▶ [What to produce] Print the data that follows exactly.
━━━━━━
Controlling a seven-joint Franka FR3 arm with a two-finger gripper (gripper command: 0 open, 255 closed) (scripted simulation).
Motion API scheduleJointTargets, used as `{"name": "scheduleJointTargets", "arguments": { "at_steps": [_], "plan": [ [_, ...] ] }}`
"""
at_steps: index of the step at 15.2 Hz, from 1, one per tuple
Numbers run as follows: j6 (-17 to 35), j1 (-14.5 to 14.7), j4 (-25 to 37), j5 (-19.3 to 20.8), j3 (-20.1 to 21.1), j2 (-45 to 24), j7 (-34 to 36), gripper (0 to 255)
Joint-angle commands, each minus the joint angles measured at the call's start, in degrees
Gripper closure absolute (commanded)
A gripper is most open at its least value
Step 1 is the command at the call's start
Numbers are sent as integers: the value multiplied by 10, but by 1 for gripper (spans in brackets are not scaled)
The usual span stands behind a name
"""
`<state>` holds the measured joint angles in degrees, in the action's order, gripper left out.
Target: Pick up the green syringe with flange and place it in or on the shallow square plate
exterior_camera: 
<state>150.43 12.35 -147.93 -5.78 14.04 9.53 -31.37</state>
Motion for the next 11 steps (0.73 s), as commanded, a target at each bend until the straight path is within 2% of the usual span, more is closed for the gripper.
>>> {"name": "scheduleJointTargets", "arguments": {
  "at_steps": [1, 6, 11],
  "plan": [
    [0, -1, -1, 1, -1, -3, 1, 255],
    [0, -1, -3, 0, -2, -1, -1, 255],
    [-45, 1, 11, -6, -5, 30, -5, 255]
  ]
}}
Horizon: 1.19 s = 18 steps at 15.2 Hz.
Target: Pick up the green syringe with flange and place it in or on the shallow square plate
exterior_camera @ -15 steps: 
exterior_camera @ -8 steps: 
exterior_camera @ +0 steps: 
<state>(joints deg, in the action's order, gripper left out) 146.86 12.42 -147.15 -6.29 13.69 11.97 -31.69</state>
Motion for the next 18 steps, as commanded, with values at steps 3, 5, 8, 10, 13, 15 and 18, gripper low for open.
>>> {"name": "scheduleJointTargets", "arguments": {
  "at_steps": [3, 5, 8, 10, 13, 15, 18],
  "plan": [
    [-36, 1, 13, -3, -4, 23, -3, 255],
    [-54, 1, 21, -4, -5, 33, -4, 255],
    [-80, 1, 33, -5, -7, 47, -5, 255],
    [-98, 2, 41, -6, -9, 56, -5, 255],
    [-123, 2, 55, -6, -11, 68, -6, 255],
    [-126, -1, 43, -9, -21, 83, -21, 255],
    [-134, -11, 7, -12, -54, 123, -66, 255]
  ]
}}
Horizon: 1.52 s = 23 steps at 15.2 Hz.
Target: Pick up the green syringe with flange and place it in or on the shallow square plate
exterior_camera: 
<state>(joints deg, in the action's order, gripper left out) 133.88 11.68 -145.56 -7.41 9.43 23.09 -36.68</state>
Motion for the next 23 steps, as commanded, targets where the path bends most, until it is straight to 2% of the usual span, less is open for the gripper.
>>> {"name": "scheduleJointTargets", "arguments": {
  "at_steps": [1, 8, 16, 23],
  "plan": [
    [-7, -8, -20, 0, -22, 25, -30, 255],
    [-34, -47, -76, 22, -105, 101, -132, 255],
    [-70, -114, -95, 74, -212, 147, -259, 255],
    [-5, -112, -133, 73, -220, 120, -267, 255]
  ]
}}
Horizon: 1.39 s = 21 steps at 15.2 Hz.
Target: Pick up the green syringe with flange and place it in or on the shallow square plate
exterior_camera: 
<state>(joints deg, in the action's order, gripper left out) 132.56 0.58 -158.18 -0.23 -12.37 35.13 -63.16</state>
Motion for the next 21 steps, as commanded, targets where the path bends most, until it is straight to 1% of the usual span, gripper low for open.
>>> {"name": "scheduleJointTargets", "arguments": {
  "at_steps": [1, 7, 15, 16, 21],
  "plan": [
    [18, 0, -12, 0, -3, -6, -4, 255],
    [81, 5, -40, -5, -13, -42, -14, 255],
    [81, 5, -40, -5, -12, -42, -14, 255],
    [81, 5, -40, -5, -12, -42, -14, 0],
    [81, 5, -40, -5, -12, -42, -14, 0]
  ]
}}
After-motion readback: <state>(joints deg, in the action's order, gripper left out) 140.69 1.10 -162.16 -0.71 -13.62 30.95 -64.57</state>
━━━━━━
▶ [Output of the exercise]
Controlling a seven-joint Franka FR3 arm with a two-finger gripper (gripper command: 0 open, 255 closed) (scripted simulation).
Motion API scheduleJointTargets, used as `{"name": "scheduleJointTargets", "arguments": { "at_steps": [_], "plan": [ [_, ...] ] }}`
"""
at_steps: index of the step at 15.2 Hz, from 1, one per tuple
Numbers run as follows: j6 (-17 to 35), j1 (-14.5 to 14.7), j4 (-25 to 37), j5 (-19.3 to 20.8), j3 (-20.1 to 21.1), j2 (-45 to 24), j7 (-34 to 36), gripper (0 to 255)
Joint-angle commands, each minus the joint angles measured at the call's start, in degrees
Gripper closure absolute (commanded)
A gripper is most open at its least value
Step 1 is the command at the call's start
Numbers are sent as integers: the value multiplied by 10, but by 1 for gripper (spans in brackets are not scaled)
The usual span stands behind a name
"""
`<state>` holds the measured joint angles in degrees, in the action's order, gripper left out.
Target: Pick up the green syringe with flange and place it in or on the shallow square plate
exterior_camera: 
<state>150.43 12.35 -147.93 -5.78 14.04 9.53 -31.37</state>
Motion for the next 11 steps (0.73 s), as commanded, a target at each bend until the straight path is within 2% of the usual span, more is closed for the gripper.
>>> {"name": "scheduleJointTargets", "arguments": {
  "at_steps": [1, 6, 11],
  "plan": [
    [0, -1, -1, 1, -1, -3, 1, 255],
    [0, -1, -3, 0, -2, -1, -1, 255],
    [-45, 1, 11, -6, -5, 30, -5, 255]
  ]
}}
Horizon: 1.19 s = 18 steps at 15.2 Hz.
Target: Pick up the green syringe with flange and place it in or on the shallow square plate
exterior_camera @ -15 steps: 
exterior_camera @ -8 steps: 
exterior_camera @ +0 steps: 
<state>(joints deg, in the action's order, gripper left out) 146.86 12.42 -147.15 -6.29 13.69 11.97 -31.69</state>
Motion for the next 18 steps, as commanded, with values at steps 3, 5, 8, 10, 13, 15 and 18, gripper low for open.
>>> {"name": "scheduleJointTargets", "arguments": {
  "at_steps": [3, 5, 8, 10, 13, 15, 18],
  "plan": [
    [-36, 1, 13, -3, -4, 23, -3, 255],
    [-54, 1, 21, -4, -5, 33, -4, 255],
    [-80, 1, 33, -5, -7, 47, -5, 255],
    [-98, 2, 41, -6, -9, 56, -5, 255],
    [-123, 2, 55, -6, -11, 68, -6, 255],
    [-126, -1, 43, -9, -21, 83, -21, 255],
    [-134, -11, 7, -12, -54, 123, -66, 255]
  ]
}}
Horizon: 1.52 s = 23 steps at 15.2 Hz.
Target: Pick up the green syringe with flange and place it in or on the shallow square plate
exterior_camera: 
<state>(joints deg, in the action's order, gripper left out) 133.88 11.68 -145.56 -7.41 9.43 23.09 -36.68</state>
Motion for the next 23 steps, as commanded, targets where the path bends most, until it is straight to 2% of the usual span, less is open for the gripper.
>>> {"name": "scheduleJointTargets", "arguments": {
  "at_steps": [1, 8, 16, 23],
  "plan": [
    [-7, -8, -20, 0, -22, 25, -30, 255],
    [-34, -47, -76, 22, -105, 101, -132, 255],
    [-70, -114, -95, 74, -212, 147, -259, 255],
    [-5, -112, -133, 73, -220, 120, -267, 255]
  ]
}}
Horizon: 1.39 s = 21 steps at 15.2 Hz.
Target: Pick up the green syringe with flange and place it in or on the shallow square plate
exterior_camera: 
<state>(joints deg, in the action's order, gripper left out) 132.56 0.58 -158.18 -0.23 -12.37 35.13 -63.16</state>
Motion for the next 21 steps, as commanded, targets where the path bends most, until it is straight to 1% of the usual span, gripper low for open.
>>> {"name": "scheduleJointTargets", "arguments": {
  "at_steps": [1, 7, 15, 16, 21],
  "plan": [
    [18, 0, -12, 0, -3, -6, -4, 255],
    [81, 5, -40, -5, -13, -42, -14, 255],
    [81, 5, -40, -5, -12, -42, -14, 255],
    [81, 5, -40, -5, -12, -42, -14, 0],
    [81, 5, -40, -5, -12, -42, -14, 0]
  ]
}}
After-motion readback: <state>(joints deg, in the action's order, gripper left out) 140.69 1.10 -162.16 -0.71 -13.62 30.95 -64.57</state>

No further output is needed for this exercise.